PROBLEM TO WORK ON: Here is the task for the records below: repeat exactly the lines from the one with "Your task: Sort" to the one with "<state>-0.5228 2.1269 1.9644", both included, and nothing else.

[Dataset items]
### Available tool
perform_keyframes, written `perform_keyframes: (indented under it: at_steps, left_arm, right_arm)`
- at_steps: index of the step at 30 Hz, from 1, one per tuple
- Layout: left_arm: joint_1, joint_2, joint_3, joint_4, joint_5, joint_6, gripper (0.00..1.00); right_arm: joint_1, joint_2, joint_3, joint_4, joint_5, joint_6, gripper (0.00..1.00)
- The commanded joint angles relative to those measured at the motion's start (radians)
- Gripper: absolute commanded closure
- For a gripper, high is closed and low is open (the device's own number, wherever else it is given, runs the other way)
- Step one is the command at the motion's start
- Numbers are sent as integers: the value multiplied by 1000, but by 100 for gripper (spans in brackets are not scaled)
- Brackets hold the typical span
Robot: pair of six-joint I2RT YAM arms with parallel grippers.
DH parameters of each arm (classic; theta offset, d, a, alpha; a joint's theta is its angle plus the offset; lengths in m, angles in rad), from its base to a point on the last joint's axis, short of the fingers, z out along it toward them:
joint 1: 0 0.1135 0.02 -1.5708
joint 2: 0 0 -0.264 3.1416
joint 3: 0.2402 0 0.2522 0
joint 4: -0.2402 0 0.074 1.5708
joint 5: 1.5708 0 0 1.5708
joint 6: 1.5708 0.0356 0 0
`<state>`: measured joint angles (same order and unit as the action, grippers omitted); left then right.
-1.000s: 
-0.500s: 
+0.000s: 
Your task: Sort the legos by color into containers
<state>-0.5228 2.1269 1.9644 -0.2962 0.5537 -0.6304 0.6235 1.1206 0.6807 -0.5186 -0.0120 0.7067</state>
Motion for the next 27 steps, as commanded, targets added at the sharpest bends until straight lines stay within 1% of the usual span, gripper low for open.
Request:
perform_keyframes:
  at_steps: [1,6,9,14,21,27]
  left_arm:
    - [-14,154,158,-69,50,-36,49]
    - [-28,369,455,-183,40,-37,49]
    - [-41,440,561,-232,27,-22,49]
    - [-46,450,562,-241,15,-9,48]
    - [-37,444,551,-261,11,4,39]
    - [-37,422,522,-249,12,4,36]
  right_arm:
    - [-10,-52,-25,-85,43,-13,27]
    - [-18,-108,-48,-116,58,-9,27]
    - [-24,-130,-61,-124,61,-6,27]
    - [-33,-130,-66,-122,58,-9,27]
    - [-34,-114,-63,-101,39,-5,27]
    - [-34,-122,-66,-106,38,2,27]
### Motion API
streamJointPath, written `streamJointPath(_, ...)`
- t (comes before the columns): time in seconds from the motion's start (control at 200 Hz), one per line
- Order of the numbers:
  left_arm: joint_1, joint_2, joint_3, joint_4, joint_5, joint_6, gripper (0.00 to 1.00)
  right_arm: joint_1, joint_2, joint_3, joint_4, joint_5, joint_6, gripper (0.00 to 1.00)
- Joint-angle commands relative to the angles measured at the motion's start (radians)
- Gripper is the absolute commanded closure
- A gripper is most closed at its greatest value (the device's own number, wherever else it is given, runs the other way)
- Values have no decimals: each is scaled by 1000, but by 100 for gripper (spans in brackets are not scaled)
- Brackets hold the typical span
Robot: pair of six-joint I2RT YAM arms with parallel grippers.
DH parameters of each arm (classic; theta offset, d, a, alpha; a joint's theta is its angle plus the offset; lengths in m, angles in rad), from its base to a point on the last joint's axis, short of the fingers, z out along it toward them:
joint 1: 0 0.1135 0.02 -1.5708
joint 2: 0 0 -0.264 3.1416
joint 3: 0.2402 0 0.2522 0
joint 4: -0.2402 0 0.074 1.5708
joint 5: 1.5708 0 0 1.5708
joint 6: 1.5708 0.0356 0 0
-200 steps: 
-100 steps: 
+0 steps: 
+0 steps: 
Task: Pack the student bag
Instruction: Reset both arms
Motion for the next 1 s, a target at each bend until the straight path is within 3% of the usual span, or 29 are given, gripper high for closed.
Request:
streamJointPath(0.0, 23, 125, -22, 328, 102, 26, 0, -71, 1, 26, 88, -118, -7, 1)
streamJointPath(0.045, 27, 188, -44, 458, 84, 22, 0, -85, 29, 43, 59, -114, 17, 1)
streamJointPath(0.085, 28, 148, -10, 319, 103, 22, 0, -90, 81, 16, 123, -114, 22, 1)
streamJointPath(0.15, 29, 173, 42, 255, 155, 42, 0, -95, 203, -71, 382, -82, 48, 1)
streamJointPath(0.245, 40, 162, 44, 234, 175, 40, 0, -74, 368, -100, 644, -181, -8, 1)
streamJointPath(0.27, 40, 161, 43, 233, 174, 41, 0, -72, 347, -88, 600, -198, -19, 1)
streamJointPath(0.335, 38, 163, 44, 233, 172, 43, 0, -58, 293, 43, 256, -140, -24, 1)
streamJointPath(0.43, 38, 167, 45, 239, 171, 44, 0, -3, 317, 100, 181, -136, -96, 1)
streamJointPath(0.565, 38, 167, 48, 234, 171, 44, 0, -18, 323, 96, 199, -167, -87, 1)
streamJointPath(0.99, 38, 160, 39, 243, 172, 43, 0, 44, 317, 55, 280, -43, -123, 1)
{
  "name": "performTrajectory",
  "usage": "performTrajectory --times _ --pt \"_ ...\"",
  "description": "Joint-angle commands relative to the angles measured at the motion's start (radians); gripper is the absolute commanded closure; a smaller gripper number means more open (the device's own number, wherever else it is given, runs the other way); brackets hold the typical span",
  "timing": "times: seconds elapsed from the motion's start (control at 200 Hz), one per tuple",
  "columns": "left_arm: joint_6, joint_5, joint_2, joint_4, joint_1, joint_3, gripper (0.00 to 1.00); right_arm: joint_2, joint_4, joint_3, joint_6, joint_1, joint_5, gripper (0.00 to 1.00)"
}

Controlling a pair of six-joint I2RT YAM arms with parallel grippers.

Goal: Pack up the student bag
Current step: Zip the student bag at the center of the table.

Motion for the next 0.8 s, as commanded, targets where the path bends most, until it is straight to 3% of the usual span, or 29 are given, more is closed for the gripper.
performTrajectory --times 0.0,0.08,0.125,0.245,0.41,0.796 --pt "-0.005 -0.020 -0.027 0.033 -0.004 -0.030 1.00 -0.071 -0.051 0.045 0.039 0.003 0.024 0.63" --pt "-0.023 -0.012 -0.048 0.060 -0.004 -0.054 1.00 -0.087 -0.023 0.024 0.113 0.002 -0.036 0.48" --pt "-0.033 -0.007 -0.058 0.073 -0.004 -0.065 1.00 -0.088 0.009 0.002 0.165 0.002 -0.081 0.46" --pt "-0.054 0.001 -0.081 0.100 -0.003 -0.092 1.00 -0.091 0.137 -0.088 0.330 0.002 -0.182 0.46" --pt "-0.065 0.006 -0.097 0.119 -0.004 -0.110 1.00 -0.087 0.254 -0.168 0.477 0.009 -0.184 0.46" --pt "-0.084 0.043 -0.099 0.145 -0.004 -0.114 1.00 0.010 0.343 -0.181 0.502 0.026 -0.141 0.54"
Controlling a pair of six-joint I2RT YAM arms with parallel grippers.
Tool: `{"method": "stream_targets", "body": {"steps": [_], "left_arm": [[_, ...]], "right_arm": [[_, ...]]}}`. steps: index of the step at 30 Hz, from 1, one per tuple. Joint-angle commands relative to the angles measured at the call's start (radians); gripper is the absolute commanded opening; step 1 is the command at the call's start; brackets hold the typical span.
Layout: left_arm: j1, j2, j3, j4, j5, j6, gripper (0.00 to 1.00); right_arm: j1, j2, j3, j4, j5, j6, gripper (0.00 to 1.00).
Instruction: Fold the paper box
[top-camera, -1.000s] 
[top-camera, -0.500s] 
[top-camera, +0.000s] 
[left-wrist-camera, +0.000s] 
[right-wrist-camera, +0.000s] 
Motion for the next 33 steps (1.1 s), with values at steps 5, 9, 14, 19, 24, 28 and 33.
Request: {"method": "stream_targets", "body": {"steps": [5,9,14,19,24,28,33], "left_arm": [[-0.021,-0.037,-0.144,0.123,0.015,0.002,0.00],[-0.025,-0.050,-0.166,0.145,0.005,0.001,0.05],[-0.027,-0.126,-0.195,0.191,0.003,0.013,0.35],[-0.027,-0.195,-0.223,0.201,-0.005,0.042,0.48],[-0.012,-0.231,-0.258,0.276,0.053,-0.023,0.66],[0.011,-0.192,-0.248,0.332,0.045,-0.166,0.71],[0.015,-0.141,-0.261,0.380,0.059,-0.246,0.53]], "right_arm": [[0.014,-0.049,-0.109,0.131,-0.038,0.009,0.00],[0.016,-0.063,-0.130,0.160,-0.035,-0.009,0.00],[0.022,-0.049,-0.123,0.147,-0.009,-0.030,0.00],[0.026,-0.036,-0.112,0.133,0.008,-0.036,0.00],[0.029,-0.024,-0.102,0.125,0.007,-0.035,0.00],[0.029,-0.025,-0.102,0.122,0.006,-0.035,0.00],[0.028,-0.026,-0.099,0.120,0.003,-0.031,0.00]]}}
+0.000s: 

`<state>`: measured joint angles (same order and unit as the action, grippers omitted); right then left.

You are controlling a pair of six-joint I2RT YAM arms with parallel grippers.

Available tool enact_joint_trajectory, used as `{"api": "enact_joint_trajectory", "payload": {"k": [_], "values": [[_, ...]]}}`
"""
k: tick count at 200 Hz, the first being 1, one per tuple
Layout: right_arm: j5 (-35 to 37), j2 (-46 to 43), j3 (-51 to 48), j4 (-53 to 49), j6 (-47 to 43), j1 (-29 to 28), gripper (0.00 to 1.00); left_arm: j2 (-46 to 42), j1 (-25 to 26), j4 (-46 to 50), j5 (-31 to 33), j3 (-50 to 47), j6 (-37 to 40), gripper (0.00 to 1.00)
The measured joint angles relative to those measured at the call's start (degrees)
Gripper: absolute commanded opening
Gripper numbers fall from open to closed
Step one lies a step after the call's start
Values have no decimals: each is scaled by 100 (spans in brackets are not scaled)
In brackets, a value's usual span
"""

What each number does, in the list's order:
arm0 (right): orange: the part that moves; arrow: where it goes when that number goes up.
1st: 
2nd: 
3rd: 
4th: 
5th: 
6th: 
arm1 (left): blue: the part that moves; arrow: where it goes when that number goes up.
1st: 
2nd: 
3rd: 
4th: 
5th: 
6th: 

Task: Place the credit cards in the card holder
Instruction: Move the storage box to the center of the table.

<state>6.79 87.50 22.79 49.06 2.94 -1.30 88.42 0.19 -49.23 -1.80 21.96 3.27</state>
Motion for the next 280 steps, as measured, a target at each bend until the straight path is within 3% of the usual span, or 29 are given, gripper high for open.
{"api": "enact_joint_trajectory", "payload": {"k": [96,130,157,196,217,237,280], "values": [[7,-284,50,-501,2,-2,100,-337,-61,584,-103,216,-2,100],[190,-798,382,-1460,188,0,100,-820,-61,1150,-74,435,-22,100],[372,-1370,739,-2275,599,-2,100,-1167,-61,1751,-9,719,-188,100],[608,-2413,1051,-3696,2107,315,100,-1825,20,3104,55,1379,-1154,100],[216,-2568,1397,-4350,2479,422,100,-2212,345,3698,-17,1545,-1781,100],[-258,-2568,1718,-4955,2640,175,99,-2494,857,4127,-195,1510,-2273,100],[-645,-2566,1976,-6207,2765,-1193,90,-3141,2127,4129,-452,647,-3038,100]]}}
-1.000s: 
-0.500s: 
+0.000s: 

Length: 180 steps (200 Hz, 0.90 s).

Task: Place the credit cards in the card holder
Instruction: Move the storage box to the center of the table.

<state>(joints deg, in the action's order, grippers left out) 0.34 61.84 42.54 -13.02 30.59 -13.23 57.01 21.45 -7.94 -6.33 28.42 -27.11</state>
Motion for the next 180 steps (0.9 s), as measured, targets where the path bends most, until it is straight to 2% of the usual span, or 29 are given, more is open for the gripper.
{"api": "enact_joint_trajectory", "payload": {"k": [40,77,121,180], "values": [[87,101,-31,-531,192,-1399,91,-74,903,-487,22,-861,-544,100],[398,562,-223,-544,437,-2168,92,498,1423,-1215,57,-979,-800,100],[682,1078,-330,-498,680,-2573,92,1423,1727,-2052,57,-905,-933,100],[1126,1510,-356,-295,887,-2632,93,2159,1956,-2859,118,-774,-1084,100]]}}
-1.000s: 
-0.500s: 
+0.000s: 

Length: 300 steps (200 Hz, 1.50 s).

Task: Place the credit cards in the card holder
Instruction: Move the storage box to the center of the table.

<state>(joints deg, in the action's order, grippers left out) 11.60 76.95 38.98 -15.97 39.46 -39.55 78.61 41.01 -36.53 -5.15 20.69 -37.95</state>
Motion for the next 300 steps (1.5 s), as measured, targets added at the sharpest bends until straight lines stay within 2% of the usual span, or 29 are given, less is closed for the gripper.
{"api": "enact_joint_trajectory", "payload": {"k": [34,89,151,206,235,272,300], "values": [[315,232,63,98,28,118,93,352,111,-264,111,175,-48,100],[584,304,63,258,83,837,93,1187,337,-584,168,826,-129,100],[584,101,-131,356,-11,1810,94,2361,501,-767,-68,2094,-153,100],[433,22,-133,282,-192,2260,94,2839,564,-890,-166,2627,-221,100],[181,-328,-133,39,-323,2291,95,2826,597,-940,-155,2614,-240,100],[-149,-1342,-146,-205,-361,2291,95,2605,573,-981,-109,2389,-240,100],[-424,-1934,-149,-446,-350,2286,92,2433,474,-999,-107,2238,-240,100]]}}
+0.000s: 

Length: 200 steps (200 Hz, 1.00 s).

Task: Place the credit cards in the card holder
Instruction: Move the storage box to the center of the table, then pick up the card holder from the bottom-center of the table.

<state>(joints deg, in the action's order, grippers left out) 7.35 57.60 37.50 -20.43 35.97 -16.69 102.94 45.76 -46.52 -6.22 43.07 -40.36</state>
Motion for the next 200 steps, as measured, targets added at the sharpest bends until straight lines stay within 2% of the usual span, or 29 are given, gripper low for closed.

REPLY:
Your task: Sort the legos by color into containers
<state>-0.5228 2.1269 1.9644 -0.2962 0.5537 -0.6304 0.6235 1.1206 0.6807 -0.5186 -0.0120 0.7067</state>

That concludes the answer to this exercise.